The VIX rose today but the candle is not bullish. The fear index made a small gap higher to open at the short term moving average, moved up to test resistance at $12.00 and then fell back below the moving average. The index appears to be trending sideways, near long term lows, and indicative of calm markets. The indicators are pointing higher at this time but the indications are weak and more consistent with a sell signal within a downtrend than a reversal or buy signal. The chance of increasing fear remains, there are plenty of things to be worried about right now, but those chances will subside as earnings season unfolds, we move past next week's data, the FOMC meeting comes and goes and President Trump gets his administration running.
The indices fell today but price action was more sideways than not, and within recent ranges. Basically, there was no inauguration inspired break-out and the market continues to move sideways. Today's action was led by the Dow Jones Transportation Average which lost -0.94%. The index has created a medium sized black candle, near the mid-point of the near term range, falling from resistance at the previous all time high and supported by the short term moving average. The index has reached a point of equilibrium and ripe to make a move. The indicators have moved to a point of equilibrium as well, MACD momentum is very near to zero and stochastic has moved to the middle of its range, and at a point where the market could go either way. A fall from this level confirms resistance, downside target near 8,550, a move up confirms support with upside targets at the current all-time and above.
The S&P 500 made the next largest decline, -0.27%, and created a small spinning top candle. This is the 15th spinning top since the start of the year and the 31st day of trading within the near term range. The prevailing trend is up, the index is in consolidation above support and the indicators are consistent with that. Support is a long term up trend line, confirmed by the short term moving average, and faces only the resistance of current all-time highs. Today's action confirms support at 2,260, a break below this level would be bearish in the near to short term with downside target near 2,220. A move up from here is bullish and trend following with upside targets in new all-time-high-territory.
The Dow Jones Industrial Average made the third largest decline, -0.14%, and created a very small spinning top doji. This candle confirms the bottom of the 1 month trading range, at the short term moving average, but is not a strong indication of future movement. The indicators are moving lower at this time, consistent with a test of support within the prevailing up trend. Support is near 19,800, a break below this level would be bearish in the near to short term with downside target near 18,900. A bounce from this level would be bullish and trend following with upside targets in all-time-high-territory.

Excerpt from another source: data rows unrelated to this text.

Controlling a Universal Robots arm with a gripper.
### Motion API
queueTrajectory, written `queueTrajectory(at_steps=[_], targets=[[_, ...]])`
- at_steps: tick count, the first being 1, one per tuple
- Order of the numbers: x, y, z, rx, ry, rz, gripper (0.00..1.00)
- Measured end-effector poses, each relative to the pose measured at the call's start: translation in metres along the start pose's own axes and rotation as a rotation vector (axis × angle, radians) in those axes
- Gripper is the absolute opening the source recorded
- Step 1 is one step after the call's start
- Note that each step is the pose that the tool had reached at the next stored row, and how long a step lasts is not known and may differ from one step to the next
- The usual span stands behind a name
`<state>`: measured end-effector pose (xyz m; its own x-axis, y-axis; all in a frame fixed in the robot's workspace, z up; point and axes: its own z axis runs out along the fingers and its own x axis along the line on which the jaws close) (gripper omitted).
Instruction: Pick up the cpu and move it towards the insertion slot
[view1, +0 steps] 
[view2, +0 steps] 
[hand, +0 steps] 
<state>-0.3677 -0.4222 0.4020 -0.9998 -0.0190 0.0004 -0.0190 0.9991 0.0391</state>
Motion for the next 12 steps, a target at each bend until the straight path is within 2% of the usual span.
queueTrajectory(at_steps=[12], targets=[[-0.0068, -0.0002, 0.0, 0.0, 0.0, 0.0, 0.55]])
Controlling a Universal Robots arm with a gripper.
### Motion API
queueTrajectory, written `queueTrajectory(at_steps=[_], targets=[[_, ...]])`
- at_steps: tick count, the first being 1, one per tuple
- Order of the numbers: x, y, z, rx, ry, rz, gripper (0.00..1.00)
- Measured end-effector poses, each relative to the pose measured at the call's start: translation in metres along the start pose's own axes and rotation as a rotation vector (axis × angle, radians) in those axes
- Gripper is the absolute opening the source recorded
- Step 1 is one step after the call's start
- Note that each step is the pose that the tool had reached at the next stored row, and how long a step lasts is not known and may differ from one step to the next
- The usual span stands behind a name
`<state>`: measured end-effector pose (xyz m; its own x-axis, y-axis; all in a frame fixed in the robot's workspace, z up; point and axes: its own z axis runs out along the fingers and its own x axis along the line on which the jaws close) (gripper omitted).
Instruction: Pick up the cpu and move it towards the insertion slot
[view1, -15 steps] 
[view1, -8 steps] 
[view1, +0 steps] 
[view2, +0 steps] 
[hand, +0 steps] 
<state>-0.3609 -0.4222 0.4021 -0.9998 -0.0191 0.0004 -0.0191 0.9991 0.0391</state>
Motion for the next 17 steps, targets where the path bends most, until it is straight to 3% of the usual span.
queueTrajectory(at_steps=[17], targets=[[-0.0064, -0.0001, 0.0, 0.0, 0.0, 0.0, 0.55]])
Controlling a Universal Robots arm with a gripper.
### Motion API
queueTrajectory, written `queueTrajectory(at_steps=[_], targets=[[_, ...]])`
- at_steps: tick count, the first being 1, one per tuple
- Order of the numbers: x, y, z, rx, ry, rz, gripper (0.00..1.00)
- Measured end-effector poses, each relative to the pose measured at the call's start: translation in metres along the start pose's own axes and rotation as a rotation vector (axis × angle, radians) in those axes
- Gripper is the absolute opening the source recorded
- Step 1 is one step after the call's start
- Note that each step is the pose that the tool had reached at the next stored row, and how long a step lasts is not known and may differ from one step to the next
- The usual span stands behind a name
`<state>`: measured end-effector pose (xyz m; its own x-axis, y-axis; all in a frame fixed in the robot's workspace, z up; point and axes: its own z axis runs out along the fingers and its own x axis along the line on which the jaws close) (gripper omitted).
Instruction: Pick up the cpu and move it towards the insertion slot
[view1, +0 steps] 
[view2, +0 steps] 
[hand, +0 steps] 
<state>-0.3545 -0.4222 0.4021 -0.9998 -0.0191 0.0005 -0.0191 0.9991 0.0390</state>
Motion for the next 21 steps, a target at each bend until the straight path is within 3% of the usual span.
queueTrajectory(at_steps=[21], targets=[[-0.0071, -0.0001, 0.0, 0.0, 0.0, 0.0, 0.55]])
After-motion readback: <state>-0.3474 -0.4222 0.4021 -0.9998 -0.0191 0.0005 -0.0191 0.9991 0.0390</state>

The NASDAQ Composite made the smallest decline today, only -0.04%. The tech heavy index created a very small doji spinning top candle, the 15th of near perfect sideways trading since the first of the year. The indicators are bullish at this time but over the past month are consistent with range bound trading within a tight and narrowing range. Support is just below today's close, near 5,500, a break below which would be bearish. A confirmation of support or move to new all time highs would be bullish and trend following.
The indices continue to wind up within tight and narrow ranges. Not surprisingly, this wind up is focused on the next FOMC meeting with volatility driven by earnings, economics and the shift in Presidential powers. The way it looks now, the indices could go either way but based on the prevailing trends, forward economic outlook, forward earnings outlook and Trumponomics I am bullish and see them breaking out to the upside. The caveat is that the break out has not happened, there is a chance of correction, so caution is still the word of the day. If a correction does unfold I'll be buying on the dip.
Until then, remember the trend!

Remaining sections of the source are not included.